Mais que dire, alors, pendant son hospitalisation, de ses incantations en arabe, le doigt pointé vers le ciel ? Comment interpréter autrement ce geste traditionnel effectué par les djihadistes qui renvoie pour eux à l’idée du martyr prêt à mourir pour sa cause dans l’instant ? Alors, abolition ou altération ?
On ne juge pas les "fous", bien ! et c’est heureux. Pour autant en novembre 2017, dans un dossier en tous points similaires concernant un prévenu ayant fait une consommation massive de stupéfiants et pour lequel deux expertises avaient conclu à l’abolition de son discernement contre une seule en faveur d’une altération, la chambre de l’instruction de Versailles avait, elle, ordonné sa mise en accusation devant la Cour d’assises. Car en effet, les juges du fond ne sont pas liés par les expertises psychiatriques. Par un arrêt du 13 février 2018, la Cour de cassation n’avait pas censuré la chambre de l’instruction. Alors, la Cour de cassation a-t-elle cette fois-ci fait juger un "fou" ?

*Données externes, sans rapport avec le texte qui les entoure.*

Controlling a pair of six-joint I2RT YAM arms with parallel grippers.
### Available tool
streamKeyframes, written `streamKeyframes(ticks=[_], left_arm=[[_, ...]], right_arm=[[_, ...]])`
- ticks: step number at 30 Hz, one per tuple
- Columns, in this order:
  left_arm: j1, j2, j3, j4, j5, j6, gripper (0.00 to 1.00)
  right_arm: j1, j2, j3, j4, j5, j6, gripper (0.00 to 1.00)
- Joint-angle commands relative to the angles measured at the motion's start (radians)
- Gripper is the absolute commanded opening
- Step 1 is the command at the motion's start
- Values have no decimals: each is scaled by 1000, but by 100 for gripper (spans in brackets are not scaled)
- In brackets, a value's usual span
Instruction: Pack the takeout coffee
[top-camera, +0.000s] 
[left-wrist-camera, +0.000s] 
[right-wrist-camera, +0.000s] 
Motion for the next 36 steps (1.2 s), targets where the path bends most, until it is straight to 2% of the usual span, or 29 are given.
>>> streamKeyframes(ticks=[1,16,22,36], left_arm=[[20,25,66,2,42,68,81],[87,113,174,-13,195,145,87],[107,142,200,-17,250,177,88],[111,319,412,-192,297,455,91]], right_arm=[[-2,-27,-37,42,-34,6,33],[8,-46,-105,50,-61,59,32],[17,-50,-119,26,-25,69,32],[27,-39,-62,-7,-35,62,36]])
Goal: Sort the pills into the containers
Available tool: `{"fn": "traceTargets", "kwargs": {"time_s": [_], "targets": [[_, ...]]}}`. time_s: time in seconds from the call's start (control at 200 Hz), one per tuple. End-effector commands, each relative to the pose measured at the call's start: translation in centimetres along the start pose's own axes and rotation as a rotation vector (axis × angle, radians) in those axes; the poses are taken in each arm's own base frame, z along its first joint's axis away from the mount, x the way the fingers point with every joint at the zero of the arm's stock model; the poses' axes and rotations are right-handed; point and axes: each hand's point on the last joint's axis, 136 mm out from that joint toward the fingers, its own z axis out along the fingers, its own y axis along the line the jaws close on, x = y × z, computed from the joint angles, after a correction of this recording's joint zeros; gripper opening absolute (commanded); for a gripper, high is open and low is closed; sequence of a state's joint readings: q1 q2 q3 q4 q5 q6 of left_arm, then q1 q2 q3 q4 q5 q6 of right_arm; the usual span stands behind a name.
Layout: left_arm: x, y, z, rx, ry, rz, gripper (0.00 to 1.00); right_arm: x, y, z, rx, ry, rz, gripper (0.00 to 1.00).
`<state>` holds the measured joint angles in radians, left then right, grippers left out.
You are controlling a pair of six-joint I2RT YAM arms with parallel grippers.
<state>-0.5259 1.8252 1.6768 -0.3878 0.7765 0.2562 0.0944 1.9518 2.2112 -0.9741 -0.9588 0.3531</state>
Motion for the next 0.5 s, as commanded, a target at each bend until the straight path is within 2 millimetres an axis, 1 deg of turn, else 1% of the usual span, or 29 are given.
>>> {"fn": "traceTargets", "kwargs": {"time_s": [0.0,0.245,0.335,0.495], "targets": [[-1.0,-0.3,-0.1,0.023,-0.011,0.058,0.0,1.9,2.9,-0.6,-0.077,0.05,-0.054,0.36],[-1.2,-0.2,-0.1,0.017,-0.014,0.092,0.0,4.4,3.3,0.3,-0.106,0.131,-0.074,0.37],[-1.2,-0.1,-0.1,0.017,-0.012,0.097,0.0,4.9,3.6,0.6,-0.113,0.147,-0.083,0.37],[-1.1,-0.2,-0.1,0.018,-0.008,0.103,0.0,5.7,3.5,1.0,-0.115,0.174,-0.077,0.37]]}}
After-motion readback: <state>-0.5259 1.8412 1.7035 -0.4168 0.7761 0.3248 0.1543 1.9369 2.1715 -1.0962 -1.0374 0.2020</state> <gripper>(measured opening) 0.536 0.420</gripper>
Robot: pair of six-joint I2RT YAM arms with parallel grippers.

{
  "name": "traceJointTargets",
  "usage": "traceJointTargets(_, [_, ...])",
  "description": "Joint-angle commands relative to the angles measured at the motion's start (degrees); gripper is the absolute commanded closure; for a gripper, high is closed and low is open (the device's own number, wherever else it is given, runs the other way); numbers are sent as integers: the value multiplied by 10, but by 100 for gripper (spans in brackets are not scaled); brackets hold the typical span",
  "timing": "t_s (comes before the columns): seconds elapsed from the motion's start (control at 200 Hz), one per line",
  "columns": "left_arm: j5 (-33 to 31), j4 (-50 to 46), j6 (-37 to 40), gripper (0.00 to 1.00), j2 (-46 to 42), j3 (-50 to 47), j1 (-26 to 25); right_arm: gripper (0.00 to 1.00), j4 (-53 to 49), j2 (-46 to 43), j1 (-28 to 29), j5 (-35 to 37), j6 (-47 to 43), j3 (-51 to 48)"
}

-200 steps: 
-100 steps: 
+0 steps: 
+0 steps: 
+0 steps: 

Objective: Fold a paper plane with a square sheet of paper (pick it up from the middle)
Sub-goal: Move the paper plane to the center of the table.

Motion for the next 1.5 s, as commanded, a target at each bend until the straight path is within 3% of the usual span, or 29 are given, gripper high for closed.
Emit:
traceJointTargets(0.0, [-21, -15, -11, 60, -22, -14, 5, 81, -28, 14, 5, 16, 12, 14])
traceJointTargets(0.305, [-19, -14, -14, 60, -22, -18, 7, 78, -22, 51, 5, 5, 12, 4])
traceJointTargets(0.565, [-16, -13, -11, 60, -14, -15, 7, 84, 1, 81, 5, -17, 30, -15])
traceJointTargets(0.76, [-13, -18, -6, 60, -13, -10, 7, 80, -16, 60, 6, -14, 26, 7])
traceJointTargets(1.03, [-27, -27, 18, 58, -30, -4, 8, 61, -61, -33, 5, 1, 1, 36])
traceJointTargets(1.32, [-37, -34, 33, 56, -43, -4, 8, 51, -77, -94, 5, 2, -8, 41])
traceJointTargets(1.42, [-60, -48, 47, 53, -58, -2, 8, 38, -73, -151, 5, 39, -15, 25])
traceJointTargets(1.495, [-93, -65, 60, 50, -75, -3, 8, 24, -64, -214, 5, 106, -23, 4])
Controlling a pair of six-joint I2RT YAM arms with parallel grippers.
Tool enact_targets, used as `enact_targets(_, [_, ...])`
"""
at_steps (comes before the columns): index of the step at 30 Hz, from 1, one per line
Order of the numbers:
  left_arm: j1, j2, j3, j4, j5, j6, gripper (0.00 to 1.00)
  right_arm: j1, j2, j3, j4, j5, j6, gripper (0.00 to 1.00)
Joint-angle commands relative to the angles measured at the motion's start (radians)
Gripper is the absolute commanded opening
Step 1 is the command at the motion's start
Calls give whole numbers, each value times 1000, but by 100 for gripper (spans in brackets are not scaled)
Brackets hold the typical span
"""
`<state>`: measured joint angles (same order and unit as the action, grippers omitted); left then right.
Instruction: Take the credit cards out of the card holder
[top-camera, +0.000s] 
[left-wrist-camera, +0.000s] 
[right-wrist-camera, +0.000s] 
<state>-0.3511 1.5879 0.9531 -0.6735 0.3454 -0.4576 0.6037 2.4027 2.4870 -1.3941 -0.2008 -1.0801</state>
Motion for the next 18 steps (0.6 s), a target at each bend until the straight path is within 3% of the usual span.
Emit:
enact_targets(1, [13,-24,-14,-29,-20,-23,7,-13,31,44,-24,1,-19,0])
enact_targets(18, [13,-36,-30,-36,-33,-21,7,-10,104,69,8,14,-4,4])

Enfin et c’est essentiel, dans le dossier Sarah Halimi, comme dans cette affaire de 2017, certains éléments objectifs du dossier nous font penser que le discernement de M. Traoré n’était pas aboli au moment des faits. Certains épisodes trop rapidement écartés et certains actes d’investigation refusés par les juges d’instruction puis par la chambre de l’instruction ainsi que la tenue d’un procès devant la Cour d’Assises auraient pu clore les débats, lever les incertitudes et éteindre les fantasmes.